Unfortunately, beyond the warning, I can't actually tell that there's anything wrong with the login from the output of the command.

I'd like to request a property that's something like "SamAccountNameMismatch" with $true/$false value so that when I run Test-DbaWindowsLogin I can do something like:

Test-DbaWindowsLogin -SqlInstance $AllSQLInstances | Where { $_.SamAccountNameMismatch -eq $true }

and find all of the logins in my environment which don't align properly.

Cryovenom commented 1 month ago

If someone is looking for a temporary work-around, here's what I came up with to capture the WARNING and act on it:

# Test the login - store warnings in a variable for parsing and suppress their display to screen
$TestResult = Test-DbaWindowsLogin -SqlInstance $Instance.Name -Login $WinLogin.Name -WarningVariable TestLoginWarnings -WarningAction SilentlyContinue

# Based on the warning message determine if the login was found but had a SamAccountName Mismatch
If ($TestResult.Found -eq $true -And $TestLoginWarnings -Like "*SamAccountName mismatch*"){
    $InstanceSamMisMatchedWinLogins += $WinLogin
}

# Export Logins with SamAccountName Mismatch to CSV for Instance
If ($InstanceSamMisMatchedWinLogins.Count -ne 0){
    $InstanceSamMisMatchedWinLogins | Select SQLInstance,Name,LoginType | Export-CSV "$outputPath\$InstanceNameForOutputFile-SQLLogins-SamMismatch.csv" -NoTypeInformation
}
wsmelton commented 1 month ago

I would agree anything we check on an object should have an associated output property to act upon; reasonable request for sure.

https://github.com/dataplat/dbatools/blob/78c1bc392985541999949f76d2738b316e41a534/public/Test-DbaWindowsLogin.ps1#L173-L202

It wouldn't hurt to have this updated similar to the copy objects that we output. At most include the message as a note or status so there is something showing "why" we set the property to false.

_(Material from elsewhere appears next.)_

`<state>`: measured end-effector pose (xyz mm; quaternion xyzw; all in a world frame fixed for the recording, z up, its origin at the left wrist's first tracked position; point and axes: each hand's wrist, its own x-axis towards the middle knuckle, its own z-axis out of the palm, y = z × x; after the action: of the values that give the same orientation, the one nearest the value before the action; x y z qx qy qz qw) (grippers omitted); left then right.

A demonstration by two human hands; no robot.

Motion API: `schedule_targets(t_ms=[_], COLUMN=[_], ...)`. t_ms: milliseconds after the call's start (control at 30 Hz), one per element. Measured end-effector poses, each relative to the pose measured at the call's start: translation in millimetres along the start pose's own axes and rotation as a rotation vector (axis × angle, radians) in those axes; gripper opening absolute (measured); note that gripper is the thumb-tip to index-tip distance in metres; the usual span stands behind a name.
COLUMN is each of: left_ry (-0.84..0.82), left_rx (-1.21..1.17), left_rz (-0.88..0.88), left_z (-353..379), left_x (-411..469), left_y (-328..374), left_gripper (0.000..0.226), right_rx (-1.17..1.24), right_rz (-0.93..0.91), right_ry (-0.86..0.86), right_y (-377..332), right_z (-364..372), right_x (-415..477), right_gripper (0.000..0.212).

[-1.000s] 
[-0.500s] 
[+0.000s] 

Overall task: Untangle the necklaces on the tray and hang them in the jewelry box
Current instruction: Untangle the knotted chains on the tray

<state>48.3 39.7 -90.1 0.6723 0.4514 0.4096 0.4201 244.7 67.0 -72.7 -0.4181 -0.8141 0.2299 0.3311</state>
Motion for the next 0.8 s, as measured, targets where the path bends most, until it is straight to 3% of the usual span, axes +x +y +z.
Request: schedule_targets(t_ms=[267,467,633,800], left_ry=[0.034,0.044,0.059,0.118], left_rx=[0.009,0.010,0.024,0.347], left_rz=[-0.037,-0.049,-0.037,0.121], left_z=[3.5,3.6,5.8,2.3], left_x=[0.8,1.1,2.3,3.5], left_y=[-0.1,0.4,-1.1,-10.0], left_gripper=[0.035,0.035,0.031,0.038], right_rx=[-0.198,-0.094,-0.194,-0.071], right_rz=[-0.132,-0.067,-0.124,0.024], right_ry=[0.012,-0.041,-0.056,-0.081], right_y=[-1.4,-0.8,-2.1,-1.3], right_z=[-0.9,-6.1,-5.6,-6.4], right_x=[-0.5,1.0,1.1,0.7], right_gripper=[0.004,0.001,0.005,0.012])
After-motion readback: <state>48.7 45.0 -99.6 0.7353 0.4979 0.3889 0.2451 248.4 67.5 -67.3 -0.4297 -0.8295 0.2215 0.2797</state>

Cryovenom commented 1 month ago

Found isn't set to $false in the event of a SamAccountName mismatch - it's set to $true. That's why my workaround is to check if found -eq $true, then check if there was a warning about a SamAccountName mismatch.

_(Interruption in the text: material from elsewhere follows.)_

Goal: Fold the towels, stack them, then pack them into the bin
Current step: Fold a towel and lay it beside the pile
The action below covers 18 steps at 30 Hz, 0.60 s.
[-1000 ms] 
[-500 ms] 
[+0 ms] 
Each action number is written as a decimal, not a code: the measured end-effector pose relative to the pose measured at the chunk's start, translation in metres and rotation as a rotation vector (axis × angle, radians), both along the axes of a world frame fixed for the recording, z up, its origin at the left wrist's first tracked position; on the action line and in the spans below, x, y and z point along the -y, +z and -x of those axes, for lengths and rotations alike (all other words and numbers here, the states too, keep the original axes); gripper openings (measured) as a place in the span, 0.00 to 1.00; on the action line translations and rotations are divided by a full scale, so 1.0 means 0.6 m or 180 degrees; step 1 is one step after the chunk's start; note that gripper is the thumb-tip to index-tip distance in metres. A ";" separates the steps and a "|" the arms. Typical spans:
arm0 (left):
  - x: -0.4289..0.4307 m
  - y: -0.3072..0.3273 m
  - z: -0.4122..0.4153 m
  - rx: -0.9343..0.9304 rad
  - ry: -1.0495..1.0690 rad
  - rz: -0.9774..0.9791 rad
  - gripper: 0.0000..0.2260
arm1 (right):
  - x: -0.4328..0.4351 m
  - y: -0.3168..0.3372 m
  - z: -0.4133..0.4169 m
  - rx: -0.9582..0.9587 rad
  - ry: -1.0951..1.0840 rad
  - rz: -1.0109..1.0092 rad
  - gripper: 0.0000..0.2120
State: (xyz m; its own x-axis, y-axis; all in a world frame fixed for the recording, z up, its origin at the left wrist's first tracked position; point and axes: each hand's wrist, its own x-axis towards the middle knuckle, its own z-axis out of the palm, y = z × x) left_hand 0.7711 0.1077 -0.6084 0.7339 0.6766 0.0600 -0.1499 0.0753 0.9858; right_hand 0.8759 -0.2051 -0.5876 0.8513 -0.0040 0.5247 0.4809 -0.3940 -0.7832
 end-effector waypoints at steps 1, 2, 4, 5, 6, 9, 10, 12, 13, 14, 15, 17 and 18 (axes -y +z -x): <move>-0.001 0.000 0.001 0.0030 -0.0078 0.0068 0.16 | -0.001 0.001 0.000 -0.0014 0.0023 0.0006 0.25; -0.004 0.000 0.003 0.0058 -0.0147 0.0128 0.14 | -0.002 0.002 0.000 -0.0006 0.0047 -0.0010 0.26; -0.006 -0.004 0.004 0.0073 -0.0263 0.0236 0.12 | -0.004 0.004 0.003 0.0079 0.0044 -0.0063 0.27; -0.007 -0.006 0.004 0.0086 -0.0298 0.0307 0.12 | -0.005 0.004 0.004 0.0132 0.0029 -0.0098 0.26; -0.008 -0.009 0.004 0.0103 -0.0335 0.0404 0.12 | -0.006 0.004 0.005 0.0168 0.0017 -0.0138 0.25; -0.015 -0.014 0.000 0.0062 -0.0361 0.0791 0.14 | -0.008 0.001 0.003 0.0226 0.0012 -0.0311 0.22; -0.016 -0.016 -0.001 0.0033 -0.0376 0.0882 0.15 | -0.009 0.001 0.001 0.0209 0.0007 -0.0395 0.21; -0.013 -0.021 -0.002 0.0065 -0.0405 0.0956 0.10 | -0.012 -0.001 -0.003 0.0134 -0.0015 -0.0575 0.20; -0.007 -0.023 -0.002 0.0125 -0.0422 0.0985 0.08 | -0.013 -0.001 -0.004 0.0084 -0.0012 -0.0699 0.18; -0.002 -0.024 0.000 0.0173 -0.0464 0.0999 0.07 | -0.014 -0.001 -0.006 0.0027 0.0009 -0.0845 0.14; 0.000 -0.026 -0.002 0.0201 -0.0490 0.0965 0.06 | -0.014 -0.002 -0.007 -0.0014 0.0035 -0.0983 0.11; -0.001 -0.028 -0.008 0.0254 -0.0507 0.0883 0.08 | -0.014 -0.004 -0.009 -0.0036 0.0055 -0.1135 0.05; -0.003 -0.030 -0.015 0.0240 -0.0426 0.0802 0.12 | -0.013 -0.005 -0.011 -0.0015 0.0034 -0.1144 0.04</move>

I think setting it to $true is the correct thing to do because technically the account has been found and will work in many cases because it's matched based on SID. If it was set to $false then it would create a risk where anyone who pipes the output of Test-DbaWindowsLogin to Remove-DbaLogin based on a result of $false would remove accounts that technically are working, just mis-labeled.